To assess renal functional variables affected by CJ, we conducted assays for glucose, ROS, BUN, and creatinine in the serum. In comparison to the Normal group, the Veh group exhibited elevated concentrations of serum glucose, ROS, BUN, and creatinine. Notably, these heightened concentrations were significantly reduced in both the CJ and AG groups. Particularly noteworthy is the dose-dependent decrease observed in the CJ groups (Table 2). These findings highlight the potential of CJ in mitigating renal functional abnormalities associated with increased glucose levels and oxidative stress.

3.3. Effects of CJ on Hepatic ROS, LDH, and Renal Glucose, TC, ROS, and LDH Levels

We evaluated the levels of hepatic ROS and LDH production altered in STZ-induced diabetic rats. In the Veh group, hepatic ROS and LDH levels were significantly increased compared with the Normal group (Figure 2). However, these elevations were observed to decrease with the administration of CJ. The ROS concentration in the CJ 100 group displayed normalization to levels similar to the Normal group. Hence, the administration of CJ is deemed beneficial for hepatic anti-oxidative activity based on these results.
To confirm the renal functional variables affected by CJ, ELISA and ROS assays were conducted on kidney tissue. Renal glucose, triglyceride, ROS and LDH concentrations in the Veh group were increased compared to the Normal group (Figure 3). However, these elevated concentrations were significantly decreased in both the CJ and AG groups. Notably, the CJ groups exhibited a dose-dependent decrease.

3.4. Effects of CJ on Hepatic and Renal NADPH Oxidase Expression

We aimed to measure the NADPH oxidase (NOX) protein, which plays not only a pathophysiological role in diabetic pancreatic β-cells but also a physiological role, responding to various factors as a membrane-associated multi-subunit enzyme [27] in the liver and kidney. The results revealed a significant increase in expression in the Veh group compared with the Normal group (Figure 4), whereas a dose-dependent decrease in expression was observed in the CJ administration group. Additionally, a substantial increase in p47phox expression was observed in the Veh group, while a significant decrease was observed in the CJ 100 group.
The expression of both of these proteins (NOX-4 and p47 phox) was significantly increased in the Veh group compared with the Normal group. However, the NOX-4 and p47 phox expressions in the CJ and AG groups were significantly decreased compared with the Normal group. In particular, p47 phox expression displayed a dose-dependent decrease in the CJ groups (Figure 5B). These findings suggest a potential inhibitory effect of CJ on hepatic and renal NADPH oxidase activity, as indicated by the reduced expression of key proteins associated with this pathway.

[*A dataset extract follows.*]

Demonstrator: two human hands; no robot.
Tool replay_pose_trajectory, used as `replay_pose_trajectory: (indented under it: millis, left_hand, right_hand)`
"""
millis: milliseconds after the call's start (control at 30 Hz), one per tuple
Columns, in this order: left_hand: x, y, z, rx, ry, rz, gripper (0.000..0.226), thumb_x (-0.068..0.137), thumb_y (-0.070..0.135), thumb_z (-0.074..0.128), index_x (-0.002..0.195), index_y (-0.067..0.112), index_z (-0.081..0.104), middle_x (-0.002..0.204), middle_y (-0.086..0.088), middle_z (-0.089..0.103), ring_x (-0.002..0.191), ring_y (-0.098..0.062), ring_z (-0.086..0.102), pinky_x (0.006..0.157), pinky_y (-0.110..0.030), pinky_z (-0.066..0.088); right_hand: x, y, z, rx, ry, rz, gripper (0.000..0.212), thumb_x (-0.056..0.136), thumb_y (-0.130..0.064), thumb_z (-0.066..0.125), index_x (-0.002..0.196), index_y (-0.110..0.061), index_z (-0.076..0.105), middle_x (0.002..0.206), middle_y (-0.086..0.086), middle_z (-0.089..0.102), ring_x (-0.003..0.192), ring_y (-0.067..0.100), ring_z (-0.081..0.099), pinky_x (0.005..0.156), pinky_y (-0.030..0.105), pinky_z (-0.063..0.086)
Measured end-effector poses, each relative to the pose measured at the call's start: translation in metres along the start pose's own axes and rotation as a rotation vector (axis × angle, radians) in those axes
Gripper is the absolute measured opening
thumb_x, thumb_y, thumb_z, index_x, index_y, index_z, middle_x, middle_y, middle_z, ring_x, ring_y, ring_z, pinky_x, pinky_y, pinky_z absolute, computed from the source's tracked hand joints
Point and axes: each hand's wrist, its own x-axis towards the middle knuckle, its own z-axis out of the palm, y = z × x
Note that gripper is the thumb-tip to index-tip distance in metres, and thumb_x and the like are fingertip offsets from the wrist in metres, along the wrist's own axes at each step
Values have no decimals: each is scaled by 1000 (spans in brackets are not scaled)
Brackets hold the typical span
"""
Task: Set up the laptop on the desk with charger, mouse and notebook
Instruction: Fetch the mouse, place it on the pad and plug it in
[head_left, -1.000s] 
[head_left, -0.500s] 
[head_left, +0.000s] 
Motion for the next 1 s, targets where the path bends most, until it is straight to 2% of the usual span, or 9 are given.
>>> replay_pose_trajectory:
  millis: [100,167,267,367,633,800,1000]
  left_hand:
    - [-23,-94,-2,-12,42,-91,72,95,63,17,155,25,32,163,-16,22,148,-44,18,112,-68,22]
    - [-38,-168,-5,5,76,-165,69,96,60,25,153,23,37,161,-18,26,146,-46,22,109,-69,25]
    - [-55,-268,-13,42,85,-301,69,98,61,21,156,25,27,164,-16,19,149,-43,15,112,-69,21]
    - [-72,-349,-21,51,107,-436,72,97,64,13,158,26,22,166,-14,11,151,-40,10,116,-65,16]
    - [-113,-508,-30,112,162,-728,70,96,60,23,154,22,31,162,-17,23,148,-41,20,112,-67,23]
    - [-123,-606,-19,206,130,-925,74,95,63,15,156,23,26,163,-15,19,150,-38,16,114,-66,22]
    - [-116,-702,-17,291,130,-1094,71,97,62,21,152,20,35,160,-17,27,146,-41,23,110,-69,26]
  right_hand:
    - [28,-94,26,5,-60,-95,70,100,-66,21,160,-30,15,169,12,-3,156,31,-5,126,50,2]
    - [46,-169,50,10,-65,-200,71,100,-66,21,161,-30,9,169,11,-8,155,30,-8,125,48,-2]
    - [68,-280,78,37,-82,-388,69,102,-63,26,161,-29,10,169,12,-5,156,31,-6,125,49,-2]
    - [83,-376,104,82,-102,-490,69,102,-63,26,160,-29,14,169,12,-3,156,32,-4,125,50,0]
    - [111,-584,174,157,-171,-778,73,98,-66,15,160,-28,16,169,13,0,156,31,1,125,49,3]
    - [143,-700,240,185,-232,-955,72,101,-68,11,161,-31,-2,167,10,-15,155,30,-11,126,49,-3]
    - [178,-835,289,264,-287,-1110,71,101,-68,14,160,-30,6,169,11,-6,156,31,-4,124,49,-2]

3.5. Effects of CJ on Hepatic and Renal MAPK Pathway Expression

To further investigate whether the effects of CJ in the liver and kidney tissues of STZ-induced diabetic rats involve the MAPK pathway, the expression of markers related to the MAPK pathway was analyzed through Western blot. In the Veh group, the expression of p-p38, p-ERK, and p-JNK was significantly increased compared with the Normal group (Figure 6). However, CJ administration led to a dose-dependent decrease in the overexpression of p38 MAPK and JNK.
The protein expressions of both p-p38 and p-ERK1/2 were significantly increased in the Veh group compared with the Normal group (Figure 7). However, the protein expressions in the CJ and AG groups were significantly decreased compared to the Veh group. Particularly noteworthy is the dose-dependent decrease observed in the CJ groups. The results of the CJ100 and AG100 groups showed similar outcomes, with levels of p-p38 comparable to the Normal group, while the AG100 group exhibited downregulated levels of both p-p38 and p-ERK1/2 compared to the Normal group. These results indicate that CJ inhibits the activation of the p38 MAPK and JNK pathway in diabetes induced by STZ treatment.

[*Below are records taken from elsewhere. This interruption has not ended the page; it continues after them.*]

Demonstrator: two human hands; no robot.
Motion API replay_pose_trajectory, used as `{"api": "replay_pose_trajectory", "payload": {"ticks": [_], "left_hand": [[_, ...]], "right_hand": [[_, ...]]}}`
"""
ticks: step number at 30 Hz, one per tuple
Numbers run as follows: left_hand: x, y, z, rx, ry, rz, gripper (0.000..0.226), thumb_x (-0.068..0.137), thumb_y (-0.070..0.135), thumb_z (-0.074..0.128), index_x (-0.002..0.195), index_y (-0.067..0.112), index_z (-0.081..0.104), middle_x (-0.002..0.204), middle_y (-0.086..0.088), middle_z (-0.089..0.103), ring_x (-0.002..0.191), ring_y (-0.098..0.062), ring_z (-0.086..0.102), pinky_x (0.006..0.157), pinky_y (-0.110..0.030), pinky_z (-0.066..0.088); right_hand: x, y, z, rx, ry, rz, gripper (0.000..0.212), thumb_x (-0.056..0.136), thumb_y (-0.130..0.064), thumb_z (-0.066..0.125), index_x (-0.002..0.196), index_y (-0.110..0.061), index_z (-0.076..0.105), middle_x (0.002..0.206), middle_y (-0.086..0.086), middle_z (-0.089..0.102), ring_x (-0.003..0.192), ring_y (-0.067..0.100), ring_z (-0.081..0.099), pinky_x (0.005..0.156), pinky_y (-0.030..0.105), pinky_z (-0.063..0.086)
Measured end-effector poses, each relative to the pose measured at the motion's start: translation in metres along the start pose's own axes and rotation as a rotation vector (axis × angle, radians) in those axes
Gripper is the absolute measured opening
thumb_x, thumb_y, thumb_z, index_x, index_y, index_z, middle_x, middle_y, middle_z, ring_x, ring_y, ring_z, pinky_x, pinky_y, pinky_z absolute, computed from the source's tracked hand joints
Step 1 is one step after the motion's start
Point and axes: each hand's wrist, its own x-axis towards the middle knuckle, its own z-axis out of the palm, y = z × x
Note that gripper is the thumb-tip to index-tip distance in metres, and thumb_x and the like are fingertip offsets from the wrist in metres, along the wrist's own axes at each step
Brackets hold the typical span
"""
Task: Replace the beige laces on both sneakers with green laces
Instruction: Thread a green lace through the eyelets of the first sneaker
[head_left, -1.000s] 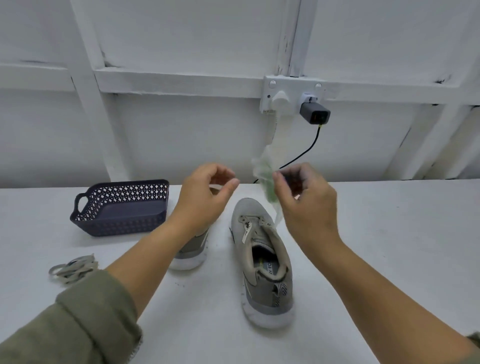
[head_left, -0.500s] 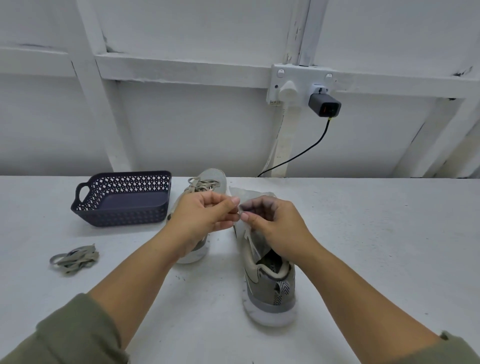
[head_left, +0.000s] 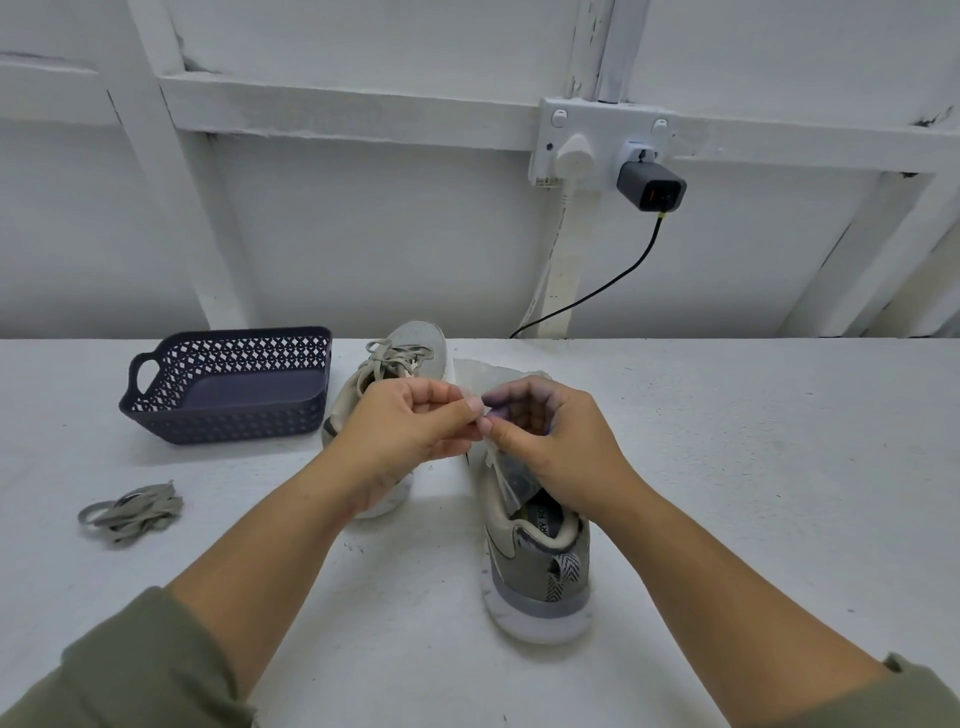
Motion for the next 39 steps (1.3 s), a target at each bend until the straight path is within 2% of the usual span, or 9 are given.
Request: {"api": "replay_pose_trajectory", "payload": {"ticks": [8, 14, 19, 22, 24, 30, 35, 37, 39], "left_hand": [[0.0, -0.004, -0.001, -0.101, -0.014, -0.009, 0.009, 0.09, 0.002, 0.061, 0.096, 0.002, 0.067, 0.08, -0.009, 0.072, 0.076, -0.013, 0.071, 0.065, -0.02, 0.058], [-0.001, -0.003, 0.002, 0.143, 0.003, 0.059, 0.011, 0.094, 0.009, 0.058, 0.088, 0.008, 0.067, 0.075, -0.007, 0.069, 0.075, -0.014, 0.067, 0.061, -0.025, 0.058], [-0.003, -0.007, 0.011, 0.26, 0.049, 0.277, 0.012, 0.095, 0.011, 0.055, 0.087, 0.013, 0.063, 0.079, -0.005, 0.069, 0.078, -0.018, 0.068, 0.064, -0.027, 0.057], [-0.006, -0.005, 0.011, 0.308, 0.107, 0.422, 0.01, 0.095, 0.012, 0.057, 0.088, 0.016, 0.064, 0.079, 0.001, 0.07, 0.076, -0.017, 0.069, 0.066, -0.031, 0.059], [-0.009, -0.003, 0.012, 0.37, 0.144, 0.493, 0.008, 0.094, 0.013, 0.059, 0.088, 0.014, 0.064, 0.078, 0.002, 0.069, 0.071, -0.014, 0.068, 0.066, -0.031, 0.059], [-0.011, 0.002, -0.002, 0.655, 0.271, 0.591, 0.012, 0.092, 0.013, 0.059, 0.08, 0.015, 0.061, 0.072, 0.008, 0.064, 0.061, -0.002, 0.06, 0.056, -0.008, 0.045], [-0.011, -0.002, -0.001, 0.503, 0.176, 0.521, 0.007, 0.092, 0.013, 0.062, 0.087, 0.015, 0.067, 0.076, 0.004, 0.069, 0.068, -0.009, 0.068, 0.066, -0.024, 0.058], [-0.011, -0.005, 0.002, 0.486, 0.154, 0.52, 0.006, 0.091, 0.013, 0.063, 0.09, 0.015, 0.069, 0.078, 0.004, 0.07, 0.073, -0.011, 0.068, 0.069, -0.034, 0.06], [-0.01, -0.007, 0.002, 0.51, 0.151, 0.547, 0.007, 0.091, 0.014, 0.065, 0.089, 0.018, 0.069, 0.078, 0.006, 0.07, 0.076, -0.01, 0.068, 0.069, -0.034, 0.06]], "right_hand": [[-0.003, -0.001, 0.004, -0.054, 0.041, -0.031, 0.028, 0.087, -0.004, 0.065, 0.088, -0.021, 0.043, 0.078, -0.001, 0.059, 0.062, 0.007, 0.05, 0.06, 0.021, 0.044], [-0.006, -0.002, 0.008, -0.33, 0.054, -0.082, 0.03, 0.086, -0.02, 0.057, 0.081, -0.036, 0.031, 0.082, -0.01, 0.057, 0.055, 0.008, 0.043, 0.057, 0.034, 0.041], [-0.005, -0.014, 0.009, -0.533, 0.114, -0.186, 0.028, 0.087, -0.01, 0.06, 0.104, -0.023, 0.044, 0.086, 0.001, 0.056, 0.07, 0.009, 0.053, 0.061, 0.015, 0.042], [-0.004, -0.016, 0.012, -0.775, 0.24, -0.392, 0.008, 0.087, -0.014, 0.06, 0.094, -0.009, 0.061, 0.082, 0.003, 0.059, 0.071, 0.016, 0.055, 0.062, 0.026, 0.047], [-0.005, -0.017, 0.013, -0.823, 0.261, -0.432, 0.006, 0.086, -0.014, 0.06, 0.085, -0.008, 0.062, 0.078, 0.004, 0.058, 0.068, 0.019, 0.054, 0.058, 0.028, 0.046], [0.0, -0.025, -0.004, -0.703, 0.27, -0.236, 0.012, 0.079, -0.007, 0.063, 0.074, -0.016, 0.056, 0.067, -0.009, 0.052, 0.061, 0.006, 0.05, 0.056, 0.012, 0.037], [-0.009, -0.031, -0.001, -0.48, 0.058, -0.089, 0.013, 0.089, -0.031, 0.066, 0.093, -0.019, 0.068, 0.078, -0.014, 0.066, 0.071, -0.007, 0.061, 0.064, 0.006, 0.045], [-0.011, -0.029, 0.003, -0.492, 0.05, -0.12, 0.016, 0.088, -0.03, 0.068, 0.097, -0.016, 0.07, 0.081, -0.013, 0.069, 0.073, -0.003, 0.064, 0.068, 0.01, 0.05], [-0.012, -0.027, 0.003, -0.568, 0.088, -0.158, 0.013, 0.087, -0.022, 0.068, 0.096, -0.014, 0.072, 0.079, -0.011, 0.068, 0.072, 0.001, 0.065, 0.069, 0.013, 0.053]]}}
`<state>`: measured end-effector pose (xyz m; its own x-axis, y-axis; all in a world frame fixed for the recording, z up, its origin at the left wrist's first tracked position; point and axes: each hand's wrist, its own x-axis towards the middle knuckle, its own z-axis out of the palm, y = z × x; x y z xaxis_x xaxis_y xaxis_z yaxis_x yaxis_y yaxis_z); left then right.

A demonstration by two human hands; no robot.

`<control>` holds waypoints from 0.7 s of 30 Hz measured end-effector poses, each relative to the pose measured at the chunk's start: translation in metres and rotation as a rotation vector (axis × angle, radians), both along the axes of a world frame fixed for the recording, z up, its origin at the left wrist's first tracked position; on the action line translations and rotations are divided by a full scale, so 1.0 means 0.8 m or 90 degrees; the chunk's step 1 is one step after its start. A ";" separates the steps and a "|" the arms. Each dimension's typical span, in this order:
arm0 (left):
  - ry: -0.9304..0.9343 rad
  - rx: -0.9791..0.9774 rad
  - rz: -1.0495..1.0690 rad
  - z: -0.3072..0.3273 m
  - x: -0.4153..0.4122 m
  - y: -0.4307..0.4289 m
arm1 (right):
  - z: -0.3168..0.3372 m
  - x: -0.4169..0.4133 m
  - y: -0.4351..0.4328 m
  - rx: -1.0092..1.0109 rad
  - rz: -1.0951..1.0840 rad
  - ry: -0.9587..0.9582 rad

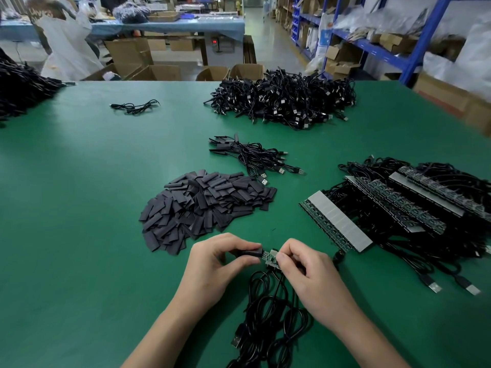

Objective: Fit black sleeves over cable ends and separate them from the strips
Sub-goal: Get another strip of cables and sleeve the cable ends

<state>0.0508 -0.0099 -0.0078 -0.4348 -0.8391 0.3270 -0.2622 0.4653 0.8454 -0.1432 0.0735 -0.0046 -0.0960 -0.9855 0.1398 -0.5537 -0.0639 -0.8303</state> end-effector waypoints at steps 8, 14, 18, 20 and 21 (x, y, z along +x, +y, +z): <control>-0.091 -0.030 -0.060 0.000 0.009 -0.006 | 0.000 -0.002 0.001 0.024 0.000 0.013; -0.125 -0.017 -0.073 -0.003 0.011 -0.008 | -0.003 -0.003 0.000 0.038 0.001 0.022; -0.155 -0.021 -0.047 -0.005 0.010 -0.007 | -0.005 -0.003 0.000 0.048 0.009 0.029; -0.157 -0.028 -0.059 -0.005 0.008 -0.005 | -0.005 -0.003 -0.001 0.048 0.007 0.036; -0.157 -0.030 -0.068 -0.004 0.008 -0.004 | -0.005 -0.003 -0.001 0.048 0.005 0.040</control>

3.6. Effects of CJ on Hepatic and Renal AGEs/RAGE Pathway Expression

The interaction between AGEs (advanced glycation end products) and RAGE (Receptor for AGEs) is known to induce various complications in diabetes [28]. Inhibiting the effects of the AGEs/RAGE signaling pathway has been recognized as a potential therapeutic approach for new diabetes-related complications. In this study, we confirmed the involvement of the AGEs/RAGE pathway in liver and kidney tissues. In the Veh group, the expression of factors related to the AGEs/RAGE pathway was significantly increased compared with the Normal group (Figure 8). However, in the CJ-treated groups, it was observed that the receptors of these AGEs/RAGE pathway factors were downregulated.
To investigate the protein expressions of RAGE, GA-pyridine, anti–CEL, and anti–CML in the kidneys, Western blot analyses were conducted. The expression of AGE-related proteins was significantly increased in the Veh group compared with the Normal group (Figure 9), whereas the CJ and AG groups showed downregulation in the levels of AGE-related protein expression. Notably, the CJ groups exhibited a dose-dependent decrease.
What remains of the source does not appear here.